The heat conveyed by the word choice, Sirius, and the phrase, dog days of summer, may sound cute to someone who can retreat to a shady interior cooled by air conditioning.  But for thousands of years, including today, a scorching end of the growing season means that food crops bolt and die before the optimal size and condition for harvesting.  Fruits shrivel and drop from the trees.  Shallow rooted plants, even perennials, can die. Honey bees will swarm because the hive gets too crowded and hot and they need "to thin the herd." Normal irrigation is inadequate and additional water may be unavailable when rivers run low and warm, which can kill fish, as well.  

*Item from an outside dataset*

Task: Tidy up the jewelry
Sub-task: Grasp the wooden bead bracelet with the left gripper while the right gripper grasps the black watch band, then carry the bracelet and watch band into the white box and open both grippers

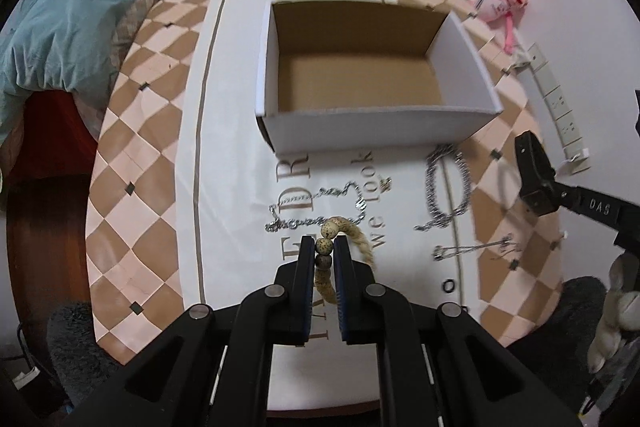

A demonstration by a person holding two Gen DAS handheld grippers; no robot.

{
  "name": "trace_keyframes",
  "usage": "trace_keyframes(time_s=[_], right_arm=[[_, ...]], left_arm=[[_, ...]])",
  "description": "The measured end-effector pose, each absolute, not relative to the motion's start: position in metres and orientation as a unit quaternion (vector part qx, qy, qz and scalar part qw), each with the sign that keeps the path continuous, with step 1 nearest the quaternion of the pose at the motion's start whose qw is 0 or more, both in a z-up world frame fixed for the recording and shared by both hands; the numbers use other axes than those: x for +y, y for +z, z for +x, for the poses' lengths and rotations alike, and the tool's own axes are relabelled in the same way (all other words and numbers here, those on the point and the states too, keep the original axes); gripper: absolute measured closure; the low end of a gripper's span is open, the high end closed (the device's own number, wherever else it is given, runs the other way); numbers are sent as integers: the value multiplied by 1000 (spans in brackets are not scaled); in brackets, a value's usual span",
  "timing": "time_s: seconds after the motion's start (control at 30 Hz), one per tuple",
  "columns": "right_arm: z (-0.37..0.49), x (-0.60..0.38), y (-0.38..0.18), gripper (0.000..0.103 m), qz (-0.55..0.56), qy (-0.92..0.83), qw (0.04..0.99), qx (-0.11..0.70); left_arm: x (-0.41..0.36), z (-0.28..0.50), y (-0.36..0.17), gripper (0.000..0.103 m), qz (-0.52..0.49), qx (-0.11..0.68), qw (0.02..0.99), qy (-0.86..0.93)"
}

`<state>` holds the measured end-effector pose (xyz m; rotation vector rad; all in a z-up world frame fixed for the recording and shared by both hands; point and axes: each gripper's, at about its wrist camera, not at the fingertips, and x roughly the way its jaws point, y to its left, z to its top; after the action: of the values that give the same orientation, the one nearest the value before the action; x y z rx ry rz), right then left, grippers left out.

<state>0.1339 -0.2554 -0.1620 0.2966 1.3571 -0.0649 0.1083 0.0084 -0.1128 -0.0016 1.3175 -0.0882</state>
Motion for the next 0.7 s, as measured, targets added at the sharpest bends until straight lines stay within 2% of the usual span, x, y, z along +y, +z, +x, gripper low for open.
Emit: trace_keyframes(time_s=[0.37,0.53,0.7], right_arm=[[147,-222,-66,100,154,52,810,564],[183,-204,-61,100,139,73,811,564],[223,-182,-85,100,119,78,797,587]], left_arm=[[7,143,-43,96,-52,556,825,-83],[6,178,-24,96,-68,544,830,-104],[8,217,-35,96,-67,554,822,-109]])
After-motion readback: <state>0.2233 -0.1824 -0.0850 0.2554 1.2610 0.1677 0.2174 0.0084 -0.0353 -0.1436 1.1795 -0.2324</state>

People dependent on the food they grow fear weather outside a fairly narrow range for optimal growth.  Too much heat, too much rain, too late or early a frost all result in a winter of food rationing and hopes for an early spring.  This is why so many first people were nomadic and did NOT settle down to year round agriculture.  It was unpredictable.  It seemed more prudent to travel to places with robust seasons of hunting, trapping, and fishing, with the bonus of gathering and preserving plant materials in each of those locations.   Still, in many far North American tribal languages, the period around the month of March was called “the month of hunger.”

Brassicas, potatoes, beans

The beauties of nature and its beneficent creations are awe inspiring.  But so, too, are is its mercurial powers of destruction.   Even people who live in cities experience the devastation of tornadoes, hurricanes, and “snowmaggedons.”  But it is people who grow some of their own food who understand why an evocative phrase like “the dog days of summer” could strike visceral fear in those who experienced that weather.